On Freelancing and Finding Your Passion
I have been designing for over 8 years and throughout my career I have always been a full-time employee. And as most designers I am always working on side freelance projects, but only until recently I decided to jump all in into the freelance world.
It’s hard to resist the allure of all the success stories we hear about creatives making the jump and finally being in charge of their time and doing the type of work they have always wanted to do. In other words, by becoming a freelancer they are able to follow their passion. No more 9 to 5 jobs they hate and working on the “cool” stuff at night and on weekends.
My reason to become a freelancer came more as a way to take a break and to reflect on what I have done and what I wanted to do next. But since I started, I have been very curious about this idea of freelancing allowing you to do what you are passionate about.
From what I have noticed from other freelancers, there are a couple of ways to do this. One is finding the clients that understand how your passion is good for their businesses.

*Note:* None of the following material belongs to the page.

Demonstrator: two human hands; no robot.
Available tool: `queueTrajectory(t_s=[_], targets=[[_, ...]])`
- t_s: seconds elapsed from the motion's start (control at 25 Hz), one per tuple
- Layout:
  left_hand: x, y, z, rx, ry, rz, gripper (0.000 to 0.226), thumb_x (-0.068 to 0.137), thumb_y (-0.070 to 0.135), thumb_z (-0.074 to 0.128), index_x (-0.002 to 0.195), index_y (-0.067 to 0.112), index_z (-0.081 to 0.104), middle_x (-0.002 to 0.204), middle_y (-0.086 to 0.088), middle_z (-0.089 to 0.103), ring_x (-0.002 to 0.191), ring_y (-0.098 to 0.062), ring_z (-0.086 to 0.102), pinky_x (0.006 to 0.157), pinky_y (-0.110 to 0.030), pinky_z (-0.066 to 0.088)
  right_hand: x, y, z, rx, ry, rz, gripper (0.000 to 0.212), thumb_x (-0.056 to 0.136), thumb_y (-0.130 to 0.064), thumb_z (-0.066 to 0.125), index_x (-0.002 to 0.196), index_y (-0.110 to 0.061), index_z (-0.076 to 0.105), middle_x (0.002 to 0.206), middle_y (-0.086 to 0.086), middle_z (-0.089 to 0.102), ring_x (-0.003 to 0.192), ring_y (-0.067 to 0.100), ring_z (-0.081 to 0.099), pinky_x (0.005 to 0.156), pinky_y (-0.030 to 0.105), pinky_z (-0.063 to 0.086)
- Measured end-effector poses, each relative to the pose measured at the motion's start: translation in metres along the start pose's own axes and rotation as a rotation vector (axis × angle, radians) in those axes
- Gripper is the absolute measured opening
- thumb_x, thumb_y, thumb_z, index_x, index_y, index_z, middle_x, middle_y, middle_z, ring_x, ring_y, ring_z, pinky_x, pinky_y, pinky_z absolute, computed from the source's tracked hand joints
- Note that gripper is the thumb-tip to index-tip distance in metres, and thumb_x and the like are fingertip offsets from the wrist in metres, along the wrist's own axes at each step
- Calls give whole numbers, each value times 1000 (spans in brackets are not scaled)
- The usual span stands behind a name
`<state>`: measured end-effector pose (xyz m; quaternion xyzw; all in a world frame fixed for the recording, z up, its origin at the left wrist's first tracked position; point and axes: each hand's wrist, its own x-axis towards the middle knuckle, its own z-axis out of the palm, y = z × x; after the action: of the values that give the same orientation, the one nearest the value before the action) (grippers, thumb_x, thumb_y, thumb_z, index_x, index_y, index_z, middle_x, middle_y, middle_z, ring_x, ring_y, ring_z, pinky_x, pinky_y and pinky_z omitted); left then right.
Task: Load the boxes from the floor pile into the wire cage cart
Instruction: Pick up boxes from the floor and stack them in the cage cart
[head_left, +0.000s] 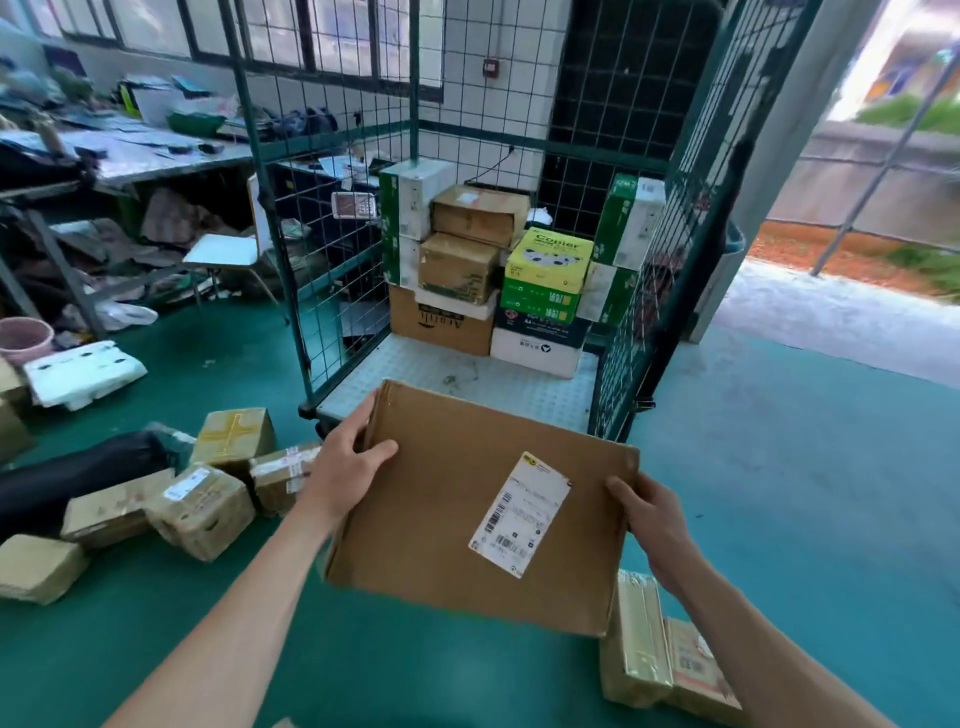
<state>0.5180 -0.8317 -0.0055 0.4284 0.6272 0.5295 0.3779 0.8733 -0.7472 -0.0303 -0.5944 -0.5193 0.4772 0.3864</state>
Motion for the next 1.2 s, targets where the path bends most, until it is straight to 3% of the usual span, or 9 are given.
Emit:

Another way is to take freelance gigs that pay well, allowing you take time off in-between to work on your personal projects/passions.
Both of these cases assume you already know what your passion is.
But what if you haven’t figured it out yet?
There is a lot of pressure to find that one thing you are supposed to be passionate about and make a living doing it. And if you pair this with the idea of being successful and achieving some kind of recognition, the pressure becomes quite heavy.
But I believe it doesn’t have to be that way. A few months ago I spoke with J’aime Cohen, a very talented creative and director of operations at the Masters in Branding at the School of Visual Arts. I came to her with this same inquiry about not knowing what the next step in my career was.
And while we didn’t speak specifically about finding a passion, she recommended I start by figuring out why I do what I do. She suggested I read Simon Sinek’s book Start with Why. In it the author explains how people don’t buy what you sell, but why you sell it. There needs to be a connection between the values of a person and what the brand stands for.
This same concept applies to us as professionals. In order to be fulfilled with our careers, we have to understand why we are designers/illustrators/creatives in the first place and how we are different.
I took it upon myself to find my WHY using Simon Sinek’s framework:
Having done this exercise I find myself more equipped to come up with a plan to find and create work that is fulfilling. I have also found this approach a lot less daunting than pressuring oneself to find that one passion, which now I realize can change over time.
As many smart people have said this before me, maybe the key is to first look inside and find what’s unique about us and only then try to find or create work that allows us to express it.